■ **WHAT THE TASK REQUIRES**: Find every line with the string "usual" in the material below and copy it.

===============

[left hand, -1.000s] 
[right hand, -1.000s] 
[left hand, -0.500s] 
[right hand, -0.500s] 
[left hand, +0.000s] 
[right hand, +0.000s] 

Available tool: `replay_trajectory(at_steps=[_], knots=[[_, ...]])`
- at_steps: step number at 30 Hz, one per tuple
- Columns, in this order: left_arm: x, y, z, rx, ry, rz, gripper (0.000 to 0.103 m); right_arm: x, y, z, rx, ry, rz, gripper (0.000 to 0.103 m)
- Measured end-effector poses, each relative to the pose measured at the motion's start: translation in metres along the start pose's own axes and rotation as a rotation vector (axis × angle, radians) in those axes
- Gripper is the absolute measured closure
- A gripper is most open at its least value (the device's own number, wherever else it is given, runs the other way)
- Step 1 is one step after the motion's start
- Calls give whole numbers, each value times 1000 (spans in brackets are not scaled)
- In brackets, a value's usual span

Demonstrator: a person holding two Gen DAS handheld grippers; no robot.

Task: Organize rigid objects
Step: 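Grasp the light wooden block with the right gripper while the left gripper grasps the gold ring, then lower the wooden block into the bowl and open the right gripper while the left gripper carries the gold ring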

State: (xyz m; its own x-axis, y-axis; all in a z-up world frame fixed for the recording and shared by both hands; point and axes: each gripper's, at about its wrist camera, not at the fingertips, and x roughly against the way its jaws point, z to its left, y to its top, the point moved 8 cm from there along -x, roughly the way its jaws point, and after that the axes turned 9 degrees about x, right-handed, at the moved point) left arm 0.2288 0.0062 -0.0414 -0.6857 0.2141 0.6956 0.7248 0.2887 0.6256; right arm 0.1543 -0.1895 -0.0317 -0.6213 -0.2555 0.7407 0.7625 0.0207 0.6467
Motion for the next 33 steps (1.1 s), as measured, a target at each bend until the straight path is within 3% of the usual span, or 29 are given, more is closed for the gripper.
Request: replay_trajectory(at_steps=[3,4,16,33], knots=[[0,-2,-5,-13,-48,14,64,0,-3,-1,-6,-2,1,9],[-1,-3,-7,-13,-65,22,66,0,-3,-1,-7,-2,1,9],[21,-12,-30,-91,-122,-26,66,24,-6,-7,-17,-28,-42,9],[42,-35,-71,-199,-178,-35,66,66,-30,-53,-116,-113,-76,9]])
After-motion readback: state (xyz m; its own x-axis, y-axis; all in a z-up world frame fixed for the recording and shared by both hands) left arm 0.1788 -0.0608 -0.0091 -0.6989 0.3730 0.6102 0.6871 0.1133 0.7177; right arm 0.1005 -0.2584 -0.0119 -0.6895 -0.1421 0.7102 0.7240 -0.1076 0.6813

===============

■ **RESULT FOR THIS EXERCISE**:
- In brackets, a value's usual span
Motion for the next 33 steps (1.1 s), as measured, a target at each bend until the straight path is within 3% of the usual span, or 29 are given, more is closed for the gripper.

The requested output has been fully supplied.